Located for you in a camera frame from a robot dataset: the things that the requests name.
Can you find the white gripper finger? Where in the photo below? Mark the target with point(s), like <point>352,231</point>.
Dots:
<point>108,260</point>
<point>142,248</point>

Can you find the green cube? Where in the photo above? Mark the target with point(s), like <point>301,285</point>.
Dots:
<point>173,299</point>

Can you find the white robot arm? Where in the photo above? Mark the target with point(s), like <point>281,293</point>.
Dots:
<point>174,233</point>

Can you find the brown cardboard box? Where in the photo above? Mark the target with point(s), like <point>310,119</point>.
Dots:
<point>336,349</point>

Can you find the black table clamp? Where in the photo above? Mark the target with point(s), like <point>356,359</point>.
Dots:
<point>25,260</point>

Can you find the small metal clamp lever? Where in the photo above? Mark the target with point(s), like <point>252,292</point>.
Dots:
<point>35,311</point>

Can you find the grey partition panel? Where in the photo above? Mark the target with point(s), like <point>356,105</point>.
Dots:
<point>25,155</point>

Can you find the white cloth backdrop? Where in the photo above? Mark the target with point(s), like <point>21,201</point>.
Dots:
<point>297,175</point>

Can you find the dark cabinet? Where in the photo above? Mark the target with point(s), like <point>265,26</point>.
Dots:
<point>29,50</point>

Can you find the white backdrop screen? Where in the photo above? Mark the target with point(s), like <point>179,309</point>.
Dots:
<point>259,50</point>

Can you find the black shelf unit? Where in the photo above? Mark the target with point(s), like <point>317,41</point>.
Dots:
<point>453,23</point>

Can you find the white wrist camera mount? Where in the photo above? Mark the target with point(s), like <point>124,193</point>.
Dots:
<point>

______

* **Your assignment**
Give again, exactly as written, the lines running from the first line of the data above through the line that contains "<point>297,175</point>".

* **Task response**
Located for you in a camera frame from a robot dataset: the things that the requests name.
Can you find the white gripper finger? Where in the photo below? Mark the target with point(s), like <point>352,231</point>.
Dots:
<point>108,260</point>
<point>142,248</point>

Can you find the green cube? Where in the photo above? Mark the target with point(s), like <point>301,285</point>.
Dots:
<point>173,299</point>

Can you find the white robot arm? Where in the photo above? Mark the target with point(s), like <point>281,293</point>.
Dots:
<point>174,233</point>

Can you find the brown cardboard box? Where in the photo above? Mark the target with point(s), like <point>310,119</point>.
Dots:
<point>336,349</point>

Can you find the black table clamp? Where in the photo above? Mark the target with point(s), like <point>356,359</point>.
Dots:
<point>25,260</point>

Can you find the small metal clamp lever? Where in the photo above? Mark the target with point(s), like <point>252,292</point>.
Dots:
<point>35,311</point>

Can you find the grey partition panel? Where in the photo above? Mark the target with point(s), like <point>356,105</point>.
Dots:
<point>25,155</point>

Can you find the white cloth backdrop? Where in the photo above? Mark the target with point(s), like <point>21,201</point>.
Dots:
<point>297,175</point>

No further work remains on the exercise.